Did you ever share revision notes with friends in school? If you’ve ever had to study at the last minute for an important exam, you’ll know how useful it can be to share and compare notes with other students. As it turns out, the same is true for machine learning algorithms.
Effectively training a machine learning algorithm requires huge amounts of labelled data: raw data to be identified with meaningful labels to provide context for the algorithm.
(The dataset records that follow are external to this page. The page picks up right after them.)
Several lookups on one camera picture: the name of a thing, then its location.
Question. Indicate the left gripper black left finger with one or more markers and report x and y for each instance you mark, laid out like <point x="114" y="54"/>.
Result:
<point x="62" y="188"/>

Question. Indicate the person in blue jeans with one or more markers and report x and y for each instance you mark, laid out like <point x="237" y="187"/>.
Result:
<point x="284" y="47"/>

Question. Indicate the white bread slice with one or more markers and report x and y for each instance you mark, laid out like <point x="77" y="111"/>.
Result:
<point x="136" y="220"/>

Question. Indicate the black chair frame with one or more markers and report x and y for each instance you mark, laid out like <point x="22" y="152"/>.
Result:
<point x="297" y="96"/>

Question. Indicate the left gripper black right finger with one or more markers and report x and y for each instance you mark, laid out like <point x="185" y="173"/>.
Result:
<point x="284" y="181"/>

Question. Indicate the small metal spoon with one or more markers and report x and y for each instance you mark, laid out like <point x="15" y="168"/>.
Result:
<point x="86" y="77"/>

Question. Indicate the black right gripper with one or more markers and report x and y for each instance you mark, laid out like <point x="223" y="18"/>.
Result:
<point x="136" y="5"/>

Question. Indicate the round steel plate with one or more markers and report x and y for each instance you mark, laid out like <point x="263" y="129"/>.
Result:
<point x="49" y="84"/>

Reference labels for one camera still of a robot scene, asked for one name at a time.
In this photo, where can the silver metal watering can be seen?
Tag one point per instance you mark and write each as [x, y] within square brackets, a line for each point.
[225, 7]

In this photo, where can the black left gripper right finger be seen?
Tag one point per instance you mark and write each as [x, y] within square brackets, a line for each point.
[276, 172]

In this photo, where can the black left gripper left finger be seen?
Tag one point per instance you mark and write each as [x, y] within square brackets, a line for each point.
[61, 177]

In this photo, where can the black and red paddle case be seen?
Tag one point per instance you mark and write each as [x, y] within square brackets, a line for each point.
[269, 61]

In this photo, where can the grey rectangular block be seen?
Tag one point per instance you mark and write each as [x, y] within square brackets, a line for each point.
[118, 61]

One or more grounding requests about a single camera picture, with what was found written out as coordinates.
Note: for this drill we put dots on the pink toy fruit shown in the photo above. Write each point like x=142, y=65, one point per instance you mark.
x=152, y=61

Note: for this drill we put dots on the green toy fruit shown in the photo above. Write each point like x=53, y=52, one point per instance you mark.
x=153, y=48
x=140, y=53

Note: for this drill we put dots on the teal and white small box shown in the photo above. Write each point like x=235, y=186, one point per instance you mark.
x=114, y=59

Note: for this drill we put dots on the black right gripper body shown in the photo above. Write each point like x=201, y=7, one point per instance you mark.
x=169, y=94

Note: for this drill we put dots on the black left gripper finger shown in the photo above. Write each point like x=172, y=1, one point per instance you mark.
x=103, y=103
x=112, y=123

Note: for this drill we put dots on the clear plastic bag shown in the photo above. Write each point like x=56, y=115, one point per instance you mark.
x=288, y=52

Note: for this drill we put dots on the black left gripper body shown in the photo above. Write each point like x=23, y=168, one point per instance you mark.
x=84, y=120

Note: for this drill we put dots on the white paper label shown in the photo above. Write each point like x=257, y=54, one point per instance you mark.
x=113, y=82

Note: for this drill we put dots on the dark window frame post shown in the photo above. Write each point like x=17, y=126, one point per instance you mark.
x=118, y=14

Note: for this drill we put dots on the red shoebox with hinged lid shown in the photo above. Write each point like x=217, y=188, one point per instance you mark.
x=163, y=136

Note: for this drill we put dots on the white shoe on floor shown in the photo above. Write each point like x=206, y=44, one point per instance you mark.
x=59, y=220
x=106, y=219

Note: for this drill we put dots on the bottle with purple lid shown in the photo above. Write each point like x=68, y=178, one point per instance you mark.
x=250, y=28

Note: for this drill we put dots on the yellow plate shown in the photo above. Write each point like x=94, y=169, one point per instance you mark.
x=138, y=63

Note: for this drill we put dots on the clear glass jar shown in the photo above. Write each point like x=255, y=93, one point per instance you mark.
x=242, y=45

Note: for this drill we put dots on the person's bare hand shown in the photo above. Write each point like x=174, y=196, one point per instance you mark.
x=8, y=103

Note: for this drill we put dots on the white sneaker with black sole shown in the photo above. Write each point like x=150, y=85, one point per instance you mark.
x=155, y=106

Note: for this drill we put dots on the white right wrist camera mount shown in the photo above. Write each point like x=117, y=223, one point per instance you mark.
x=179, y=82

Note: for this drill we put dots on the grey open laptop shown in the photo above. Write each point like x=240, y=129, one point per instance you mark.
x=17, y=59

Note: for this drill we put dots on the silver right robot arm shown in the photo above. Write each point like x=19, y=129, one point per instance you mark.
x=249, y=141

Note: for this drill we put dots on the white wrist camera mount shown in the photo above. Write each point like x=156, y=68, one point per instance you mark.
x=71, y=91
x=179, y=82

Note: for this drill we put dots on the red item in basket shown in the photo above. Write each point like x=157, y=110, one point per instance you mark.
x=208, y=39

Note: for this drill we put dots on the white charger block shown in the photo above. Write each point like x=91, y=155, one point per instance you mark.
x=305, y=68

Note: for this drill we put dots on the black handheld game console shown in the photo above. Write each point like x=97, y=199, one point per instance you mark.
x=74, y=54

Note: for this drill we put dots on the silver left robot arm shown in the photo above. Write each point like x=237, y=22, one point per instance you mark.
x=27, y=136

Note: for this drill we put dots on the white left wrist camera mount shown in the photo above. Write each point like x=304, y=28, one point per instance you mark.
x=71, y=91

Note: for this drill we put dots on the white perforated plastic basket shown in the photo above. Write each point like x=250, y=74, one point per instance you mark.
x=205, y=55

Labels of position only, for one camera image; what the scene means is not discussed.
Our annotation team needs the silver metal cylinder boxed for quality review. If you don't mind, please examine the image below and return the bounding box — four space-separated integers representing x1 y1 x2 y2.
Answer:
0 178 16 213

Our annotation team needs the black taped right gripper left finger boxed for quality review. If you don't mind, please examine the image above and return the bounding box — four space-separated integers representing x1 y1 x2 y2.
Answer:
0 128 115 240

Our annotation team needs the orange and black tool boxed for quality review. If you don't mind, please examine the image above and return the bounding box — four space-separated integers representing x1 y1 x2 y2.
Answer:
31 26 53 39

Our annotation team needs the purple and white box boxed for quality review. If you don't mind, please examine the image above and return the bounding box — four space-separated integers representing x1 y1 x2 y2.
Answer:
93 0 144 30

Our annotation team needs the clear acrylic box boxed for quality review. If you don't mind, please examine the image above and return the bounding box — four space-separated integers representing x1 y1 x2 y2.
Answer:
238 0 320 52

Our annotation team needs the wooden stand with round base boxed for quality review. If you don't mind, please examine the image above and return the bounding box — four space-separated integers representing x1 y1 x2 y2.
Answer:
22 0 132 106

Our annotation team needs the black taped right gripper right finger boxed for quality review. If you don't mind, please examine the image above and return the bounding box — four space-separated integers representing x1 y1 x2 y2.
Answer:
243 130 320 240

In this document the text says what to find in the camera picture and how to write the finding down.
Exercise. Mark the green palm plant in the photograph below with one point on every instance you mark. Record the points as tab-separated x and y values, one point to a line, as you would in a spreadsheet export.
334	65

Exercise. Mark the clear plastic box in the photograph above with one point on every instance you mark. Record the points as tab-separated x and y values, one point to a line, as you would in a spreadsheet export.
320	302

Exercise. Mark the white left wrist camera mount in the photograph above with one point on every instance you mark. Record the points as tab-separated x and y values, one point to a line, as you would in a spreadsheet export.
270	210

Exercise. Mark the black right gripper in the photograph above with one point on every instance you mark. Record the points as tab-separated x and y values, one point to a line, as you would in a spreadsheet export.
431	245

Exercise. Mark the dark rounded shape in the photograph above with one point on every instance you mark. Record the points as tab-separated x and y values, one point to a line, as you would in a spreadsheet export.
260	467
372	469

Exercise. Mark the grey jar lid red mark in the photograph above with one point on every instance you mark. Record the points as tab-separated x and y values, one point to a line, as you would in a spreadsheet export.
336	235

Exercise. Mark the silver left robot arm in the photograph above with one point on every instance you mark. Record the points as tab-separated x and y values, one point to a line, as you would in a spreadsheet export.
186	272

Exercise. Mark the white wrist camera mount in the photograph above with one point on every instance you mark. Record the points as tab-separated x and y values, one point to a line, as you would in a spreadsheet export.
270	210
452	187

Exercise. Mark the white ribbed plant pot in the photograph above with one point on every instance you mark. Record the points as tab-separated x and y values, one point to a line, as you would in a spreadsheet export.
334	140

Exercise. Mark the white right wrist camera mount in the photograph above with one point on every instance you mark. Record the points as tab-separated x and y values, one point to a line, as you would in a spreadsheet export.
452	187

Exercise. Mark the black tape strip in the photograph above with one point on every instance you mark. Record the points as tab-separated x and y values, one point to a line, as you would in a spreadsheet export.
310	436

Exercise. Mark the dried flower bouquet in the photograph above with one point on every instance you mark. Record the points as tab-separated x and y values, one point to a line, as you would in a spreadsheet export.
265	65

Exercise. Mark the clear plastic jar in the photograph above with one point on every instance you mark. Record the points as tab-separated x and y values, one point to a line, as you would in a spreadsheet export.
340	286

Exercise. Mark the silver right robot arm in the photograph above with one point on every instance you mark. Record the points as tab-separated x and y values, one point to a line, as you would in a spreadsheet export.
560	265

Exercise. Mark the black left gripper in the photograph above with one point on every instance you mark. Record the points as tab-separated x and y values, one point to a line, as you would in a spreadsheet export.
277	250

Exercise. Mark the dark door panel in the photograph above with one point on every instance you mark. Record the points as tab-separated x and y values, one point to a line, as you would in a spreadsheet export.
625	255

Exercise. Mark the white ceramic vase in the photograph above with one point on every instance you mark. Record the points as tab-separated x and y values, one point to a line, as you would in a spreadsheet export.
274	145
To ease the effort and cost of manually labelling data, computer scientists have developed a process called domain adaptation that allows machine learning algorithms to use existing labelled data from slightly different but still relevant data sets.
For example, a vehicle identification algorithm trained on labelled data from sunny Singapore could be used to train a vehicle identification algorithm to identify Icelandic vehicles despite the stark differences in the weather, vehicle types, and road conditions.
Impressive though this is, current domain adaptation techniques are far from perfect. They often transfer irrelevant data that hinders or even negatively impacts learning. Now, however, A*STAR researchers from the Institute for Infocomm Research (I2R) in collaboration with a team from Nanyang Technological University have invented a new data selection software that automatically chooses the most relevant data from a well-labelled source and excludes irrelevant samples that might hinder learning.
“The most exciting thing is that the superiority of the proposed method becomes more noticeable when dealing with more complex datasets. Here, it continuously outperforms all the baseline methods on almost all tasks and improves the accuracy by a large margin,” said Keyu Wu, first author of the research paper and a scientist at I2R.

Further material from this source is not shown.